KAGOSHIMA, June 26 – With Japan and European Union nearing agreement on a free trade deal, pork producers are increasingly worried about their future. Even production areas of quality pork brands are losing competitiveness in recent years, due to the continuing aftermath of disease outbreaks. Liberalization of the domestic pork market to EU with many pork exporting countries could force more pork producers in Japan to give up their business. Farmers are also concerned over the government’s failure to share information, and call on the government to ensure a stable environment for them to continue business.

In the city of Kanoya in Kagoshima Prefecture, known as the nation’s major pork production region, Michio Ushidome, 69, a breeder of premium Kagoshima Kurobuta brand black pigs who heads an association of black pig producers in the prefecture, remains pessimistic. “Even now, we are in a state of barely making our ends meet. We would be in a difficult situation if pork prices drop,” Ushidome said. Ushidome’s farm ranks top in the prefecture in terms of reproductive performance, shipping 700 pigs last year. Still, he can’t say his business is doing well, Ushidome said.

According to JA Kagoshima Kimotsuki, a local agricultural cooperative, a black pig is sold at an average price of 51,000 yen in the region, while the cost to feed one pig is roughly 30,000 yen. When sanitation and utility expenses are deducted, there is little profit left for farmers. Pigs other than black pigs are sold at relatively cheaper prices, putting breeders in an even harsher situation.

Pig carcasses are currently marketed at a relatively high price of about 680 yen per kg, but the price setting is attributable to the decline of pig shipments following the outbreak of porcine epidemic diarrhea (PED) three years ago. JA officials say the effect of the outbreak has more or less ended and there are no other factors which could help maintain the high prices. Meanwhile, there are limits to farmers’ cost-cutting efforts, since they cannot reduce the expenses for vaccines.
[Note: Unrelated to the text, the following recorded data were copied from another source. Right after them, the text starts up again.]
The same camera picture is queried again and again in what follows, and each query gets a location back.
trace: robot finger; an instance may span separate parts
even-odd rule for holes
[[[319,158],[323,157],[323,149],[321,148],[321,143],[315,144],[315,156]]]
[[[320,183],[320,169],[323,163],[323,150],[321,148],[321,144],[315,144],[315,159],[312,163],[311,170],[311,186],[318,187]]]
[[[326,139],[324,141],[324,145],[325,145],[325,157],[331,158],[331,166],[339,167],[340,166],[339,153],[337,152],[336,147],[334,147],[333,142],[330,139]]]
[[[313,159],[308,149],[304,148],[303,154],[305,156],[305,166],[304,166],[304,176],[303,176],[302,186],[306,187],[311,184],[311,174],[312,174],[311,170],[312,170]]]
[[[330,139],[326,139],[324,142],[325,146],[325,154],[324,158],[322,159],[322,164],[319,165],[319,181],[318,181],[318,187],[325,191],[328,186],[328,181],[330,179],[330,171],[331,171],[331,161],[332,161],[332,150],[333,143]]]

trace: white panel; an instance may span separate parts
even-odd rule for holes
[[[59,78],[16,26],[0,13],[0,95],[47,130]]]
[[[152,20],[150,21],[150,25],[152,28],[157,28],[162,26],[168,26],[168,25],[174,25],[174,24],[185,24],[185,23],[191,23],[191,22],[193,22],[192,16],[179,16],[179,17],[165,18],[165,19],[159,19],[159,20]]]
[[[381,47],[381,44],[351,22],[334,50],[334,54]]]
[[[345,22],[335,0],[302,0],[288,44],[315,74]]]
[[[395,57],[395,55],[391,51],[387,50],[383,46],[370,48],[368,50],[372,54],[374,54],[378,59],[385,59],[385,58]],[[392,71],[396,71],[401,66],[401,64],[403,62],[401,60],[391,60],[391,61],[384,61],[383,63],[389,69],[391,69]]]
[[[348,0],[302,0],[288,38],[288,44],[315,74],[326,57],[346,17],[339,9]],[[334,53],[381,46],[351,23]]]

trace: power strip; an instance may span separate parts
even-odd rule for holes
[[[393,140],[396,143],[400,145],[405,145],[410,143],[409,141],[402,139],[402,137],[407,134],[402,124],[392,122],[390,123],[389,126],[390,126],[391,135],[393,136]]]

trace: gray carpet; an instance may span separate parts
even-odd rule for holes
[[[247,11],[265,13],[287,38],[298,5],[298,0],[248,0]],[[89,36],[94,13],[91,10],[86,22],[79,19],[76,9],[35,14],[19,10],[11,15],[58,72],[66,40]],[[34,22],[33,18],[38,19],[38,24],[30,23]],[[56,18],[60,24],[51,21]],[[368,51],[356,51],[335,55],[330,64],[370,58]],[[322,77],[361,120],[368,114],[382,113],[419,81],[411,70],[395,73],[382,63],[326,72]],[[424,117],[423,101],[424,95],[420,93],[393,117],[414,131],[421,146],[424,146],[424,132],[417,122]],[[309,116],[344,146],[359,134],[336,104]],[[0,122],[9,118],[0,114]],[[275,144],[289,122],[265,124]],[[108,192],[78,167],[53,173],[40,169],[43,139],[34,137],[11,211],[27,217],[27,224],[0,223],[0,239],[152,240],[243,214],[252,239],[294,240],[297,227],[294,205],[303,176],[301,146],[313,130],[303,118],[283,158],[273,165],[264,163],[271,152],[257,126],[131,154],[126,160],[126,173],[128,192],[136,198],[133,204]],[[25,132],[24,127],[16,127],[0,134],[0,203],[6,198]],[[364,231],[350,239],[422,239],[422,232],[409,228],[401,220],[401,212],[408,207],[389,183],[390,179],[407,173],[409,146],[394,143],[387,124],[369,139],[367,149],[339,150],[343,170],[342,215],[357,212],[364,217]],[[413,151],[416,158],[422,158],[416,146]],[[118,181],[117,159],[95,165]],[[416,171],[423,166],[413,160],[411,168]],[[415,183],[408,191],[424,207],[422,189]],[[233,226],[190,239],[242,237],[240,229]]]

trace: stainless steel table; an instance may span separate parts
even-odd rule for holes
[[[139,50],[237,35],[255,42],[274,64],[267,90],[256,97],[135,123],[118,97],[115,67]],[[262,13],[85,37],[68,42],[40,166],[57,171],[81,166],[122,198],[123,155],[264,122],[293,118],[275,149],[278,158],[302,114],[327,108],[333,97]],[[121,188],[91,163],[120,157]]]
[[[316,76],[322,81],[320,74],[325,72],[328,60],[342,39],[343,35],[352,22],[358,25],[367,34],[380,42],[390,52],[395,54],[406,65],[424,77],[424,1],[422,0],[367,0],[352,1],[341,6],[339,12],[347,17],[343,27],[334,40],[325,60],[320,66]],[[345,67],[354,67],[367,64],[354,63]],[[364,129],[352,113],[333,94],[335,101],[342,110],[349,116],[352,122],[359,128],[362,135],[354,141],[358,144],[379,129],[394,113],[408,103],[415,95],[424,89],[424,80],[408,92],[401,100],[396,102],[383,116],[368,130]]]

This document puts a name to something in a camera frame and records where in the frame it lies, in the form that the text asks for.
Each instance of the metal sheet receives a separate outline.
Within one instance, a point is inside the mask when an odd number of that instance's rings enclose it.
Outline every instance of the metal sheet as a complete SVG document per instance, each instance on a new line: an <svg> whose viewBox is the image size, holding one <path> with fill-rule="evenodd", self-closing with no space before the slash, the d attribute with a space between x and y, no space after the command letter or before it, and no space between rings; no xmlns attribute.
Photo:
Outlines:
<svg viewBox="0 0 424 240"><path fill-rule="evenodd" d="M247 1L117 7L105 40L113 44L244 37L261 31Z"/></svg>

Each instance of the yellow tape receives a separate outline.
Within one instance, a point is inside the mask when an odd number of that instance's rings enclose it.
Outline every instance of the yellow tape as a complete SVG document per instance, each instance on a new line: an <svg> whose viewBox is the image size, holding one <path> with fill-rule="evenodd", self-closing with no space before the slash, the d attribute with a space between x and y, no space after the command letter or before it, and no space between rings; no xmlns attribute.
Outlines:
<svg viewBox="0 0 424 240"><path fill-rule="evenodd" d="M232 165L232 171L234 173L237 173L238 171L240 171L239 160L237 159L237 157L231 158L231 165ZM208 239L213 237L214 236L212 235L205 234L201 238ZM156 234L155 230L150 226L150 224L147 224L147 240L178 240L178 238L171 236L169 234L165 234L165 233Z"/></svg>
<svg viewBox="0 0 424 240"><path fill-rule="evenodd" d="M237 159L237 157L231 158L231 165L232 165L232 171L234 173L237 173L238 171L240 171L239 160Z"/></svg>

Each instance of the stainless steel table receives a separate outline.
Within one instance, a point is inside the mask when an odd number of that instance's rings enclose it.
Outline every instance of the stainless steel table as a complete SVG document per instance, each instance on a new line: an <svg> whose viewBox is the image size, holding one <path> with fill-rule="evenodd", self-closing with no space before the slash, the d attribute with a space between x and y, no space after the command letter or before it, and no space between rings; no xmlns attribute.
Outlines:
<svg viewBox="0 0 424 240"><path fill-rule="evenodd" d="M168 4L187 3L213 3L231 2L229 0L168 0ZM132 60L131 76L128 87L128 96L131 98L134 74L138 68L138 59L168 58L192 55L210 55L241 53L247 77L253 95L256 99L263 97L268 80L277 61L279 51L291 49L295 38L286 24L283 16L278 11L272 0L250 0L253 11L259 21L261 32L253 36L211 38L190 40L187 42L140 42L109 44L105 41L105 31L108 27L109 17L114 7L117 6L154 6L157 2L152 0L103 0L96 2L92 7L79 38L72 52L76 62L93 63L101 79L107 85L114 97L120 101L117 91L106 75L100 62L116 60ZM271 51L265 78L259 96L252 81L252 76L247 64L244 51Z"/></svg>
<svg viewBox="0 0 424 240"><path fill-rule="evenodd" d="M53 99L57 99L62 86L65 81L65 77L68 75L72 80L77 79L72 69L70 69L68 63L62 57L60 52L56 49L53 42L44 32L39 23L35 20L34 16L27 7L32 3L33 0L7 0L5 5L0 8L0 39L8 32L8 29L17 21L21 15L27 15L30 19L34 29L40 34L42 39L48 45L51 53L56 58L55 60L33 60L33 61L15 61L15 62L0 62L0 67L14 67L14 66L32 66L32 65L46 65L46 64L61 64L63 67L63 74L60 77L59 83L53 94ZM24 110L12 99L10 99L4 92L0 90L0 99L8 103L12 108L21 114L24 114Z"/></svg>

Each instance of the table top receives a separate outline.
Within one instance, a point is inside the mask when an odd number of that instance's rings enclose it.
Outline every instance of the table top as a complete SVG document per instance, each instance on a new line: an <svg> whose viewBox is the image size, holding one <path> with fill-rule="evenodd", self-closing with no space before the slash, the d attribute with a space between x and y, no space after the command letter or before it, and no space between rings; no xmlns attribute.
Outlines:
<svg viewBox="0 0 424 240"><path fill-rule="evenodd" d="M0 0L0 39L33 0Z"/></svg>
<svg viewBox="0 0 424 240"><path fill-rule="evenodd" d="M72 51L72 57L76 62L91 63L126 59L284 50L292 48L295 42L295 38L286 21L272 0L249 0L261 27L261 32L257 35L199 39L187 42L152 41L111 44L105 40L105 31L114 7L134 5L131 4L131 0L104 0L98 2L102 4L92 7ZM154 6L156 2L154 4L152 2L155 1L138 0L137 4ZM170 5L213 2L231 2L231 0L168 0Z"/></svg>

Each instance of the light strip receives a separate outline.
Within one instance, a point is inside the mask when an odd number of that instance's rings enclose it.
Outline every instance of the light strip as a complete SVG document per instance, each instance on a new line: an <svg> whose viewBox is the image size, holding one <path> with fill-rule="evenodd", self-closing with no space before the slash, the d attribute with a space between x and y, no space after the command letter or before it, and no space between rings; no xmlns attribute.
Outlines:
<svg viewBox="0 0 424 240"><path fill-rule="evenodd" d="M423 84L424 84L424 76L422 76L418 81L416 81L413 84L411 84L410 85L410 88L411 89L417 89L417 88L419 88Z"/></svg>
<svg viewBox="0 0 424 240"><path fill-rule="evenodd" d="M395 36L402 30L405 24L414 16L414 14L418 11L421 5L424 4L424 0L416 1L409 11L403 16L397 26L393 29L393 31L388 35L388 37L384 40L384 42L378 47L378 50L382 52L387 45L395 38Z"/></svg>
Pig breeders in the region are still struggling with the effects of the PED outbreak, some being saddled with debts and many of them aging. The swine industry in the region is quickly losing competitiveness, with one farmer per year giving up business.

In such a situation, opening the pork market to EU producers is a serious threat to domestic pork farmers. “Although pork produced in Denmark is for processing, an increase of pork imports would lead to declines in prices of domestically-produced lower-grade pork products,” a JA official said. “And that would eventually affect prices of high-quality products.” Domestic pork industry is also concerned over possible competition with the Netherlands which exports refrigerated pork.
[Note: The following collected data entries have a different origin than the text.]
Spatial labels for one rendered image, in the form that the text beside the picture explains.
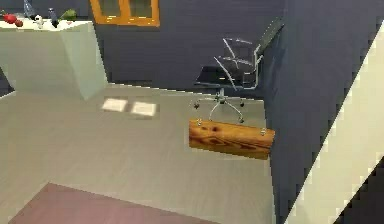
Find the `black swivel office chair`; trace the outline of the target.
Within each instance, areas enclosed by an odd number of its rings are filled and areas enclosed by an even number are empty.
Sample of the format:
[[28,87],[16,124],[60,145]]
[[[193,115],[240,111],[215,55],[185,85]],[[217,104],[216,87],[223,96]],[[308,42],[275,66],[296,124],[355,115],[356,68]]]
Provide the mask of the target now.
[[212,120],[214,111],[220,105],[228,105],[238,114],[238,122],[243,123],[242,112],[229,102],[225,89],[232,88],[234,91],[239,91],[255,90],[258,87],[264,52],[283,27],[283,19],[276,17],[256,42],[224,37],[223,43],[228,54],[214,56],[216,65],[203,66],[195,82],[198,86],[215,89],[216,93],[211,98],[197,99],[193,107],[198,109],[201,101],[215,102],[209,113],[209,120]]

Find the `brown wooden shelf board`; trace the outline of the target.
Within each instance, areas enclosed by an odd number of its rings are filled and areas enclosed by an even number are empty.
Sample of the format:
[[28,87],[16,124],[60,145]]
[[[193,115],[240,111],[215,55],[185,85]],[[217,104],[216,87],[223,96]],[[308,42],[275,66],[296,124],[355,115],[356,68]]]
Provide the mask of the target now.
[[191,148],[267,160],[275,131],[268,128],[190,119],[188,136]]

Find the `orange framed window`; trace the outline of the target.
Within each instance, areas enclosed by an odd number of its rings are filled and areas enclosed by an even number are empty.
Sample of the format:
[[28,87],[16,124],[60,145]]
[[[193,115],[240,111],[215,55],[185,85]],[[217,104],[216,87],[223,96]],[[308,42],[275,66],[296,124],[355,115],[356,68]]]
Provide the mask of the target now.
[[89,0],[97,24],[159,27],[159,0]]

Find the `pale green counter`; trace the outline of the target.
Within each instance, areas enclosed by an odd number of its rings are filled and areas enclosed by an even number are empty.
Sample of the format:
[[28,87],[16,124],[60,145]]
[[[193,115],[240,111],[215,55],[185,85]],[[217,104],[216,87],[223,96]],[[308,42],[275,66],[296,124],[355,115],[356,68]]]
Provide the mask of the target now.
[[0,70],[17,92],[89,99],[107,85],[91,21],[0,21]]

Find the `dark blue bottle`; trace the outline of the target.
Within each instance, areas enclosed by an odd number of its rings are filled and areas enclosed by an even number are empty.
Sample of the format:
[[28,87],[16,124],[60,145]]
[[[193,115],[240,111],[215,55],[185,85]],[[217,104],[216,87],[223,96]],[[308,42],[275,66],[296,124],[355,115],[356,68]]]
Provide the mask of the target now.
[[55,10],[54,8],[49,8],[48,9],[48,12],[49,12],[49,17],[51,19],[51,24],[54,28],[57,28],[58,27],[58,24],[59,24],[59,21],[58,21],[58,17],[55,13]]

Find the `grey glass bottle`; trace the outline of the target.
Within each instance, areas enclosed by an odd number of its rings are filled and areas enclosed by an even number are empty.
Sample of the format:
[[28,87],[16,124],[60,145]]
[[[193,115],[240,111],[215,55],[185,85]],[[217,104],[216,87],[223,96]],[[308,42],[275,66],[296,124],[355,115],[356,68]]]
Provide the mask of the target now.
[[24,14],[26,18],[35,19],[36,13],[28,0],[23,0]]

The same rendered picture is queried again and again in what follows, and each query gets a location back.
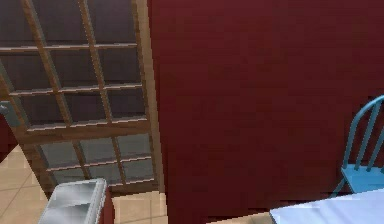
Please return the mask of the blue wooden chair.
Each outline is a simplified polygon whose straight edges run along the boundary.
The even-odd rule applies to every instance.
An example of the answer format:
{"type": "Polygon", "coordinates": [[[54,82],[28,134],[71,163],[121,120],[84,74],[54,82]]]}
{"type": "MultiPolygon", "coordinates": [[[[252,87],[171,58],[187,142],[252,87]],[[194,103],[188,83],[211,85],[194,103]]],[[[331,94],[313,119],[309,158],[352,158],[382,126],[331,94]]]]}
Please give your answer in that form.
{"type": "Polygon", "coordinates": [[[369,158],[368,165],[362,166],[362,160],[368,147],[374,125],[379,115],[381,106],[384,104],[384,95],[380,95],[365,104],[354,116],[351,121],[342,166],[340,168],[342,178],[330,198],[336,197],[345,185],[348,185],[352,193],[362,193],[384,188],[384,165],[377,167],[374,165],[380,150],[384,147],[384,126],[382,127],[378,139],[375,143],[373,152],[369,158]],[[355,135],[361,118],[370,111],[370,117],[365,129],[357,158],[354,164],[349,164],[355,135]]]}

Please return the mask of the wooden glass-paned door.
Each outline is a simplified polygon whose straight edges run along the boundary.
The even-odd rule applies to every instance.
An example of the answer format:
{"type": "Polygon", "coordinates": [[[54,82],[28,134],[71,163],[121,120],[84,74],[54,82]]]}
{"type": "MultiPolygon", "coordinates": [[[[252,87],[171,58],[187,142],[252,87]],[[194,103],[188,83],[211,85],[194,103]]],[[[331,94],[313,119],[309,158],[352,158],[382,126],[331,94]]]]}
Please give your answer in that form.
{"type": "Polygon", "coordinates": [[[148,0],[0,0],[0,114],[46,194],[162,191],[148,0]]]}

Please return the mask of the silver metal bin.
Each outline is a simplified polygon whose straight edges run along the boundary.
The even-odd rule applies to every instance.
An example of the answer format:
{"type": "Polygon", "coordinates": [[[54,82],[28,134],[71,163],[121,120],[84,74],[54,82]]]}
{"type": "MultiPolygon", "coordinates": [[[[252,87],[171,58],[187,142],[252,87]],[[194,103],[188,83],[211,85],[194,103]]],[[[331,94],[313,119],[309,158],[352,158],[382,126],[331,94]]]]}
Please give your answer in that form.
{"type": "Polygon", "coordinates": [[[38,224],[99,224],[106,190],[103,178],[59,184],[38,224]]]}
“We can’t wipe out our worries unless the government discloses information (on the Japan-EU trade agreement),” Ushidome says. The negotiators are reported to be discussing reducing pork tariffs to the same level as agreed in the Trans-Pacific Partnership trade talks, but the government has not given any explanation so far to domestic pork breeders. Kazuhito Ohara, head of the local JA’s pork farming section, points out that the market liberalization would also affect related industries including medicines and feeds for pigs, having impact on the whole region as a result. “We fear the deal could throw cold water on farmers’ efforts,” Ohara said.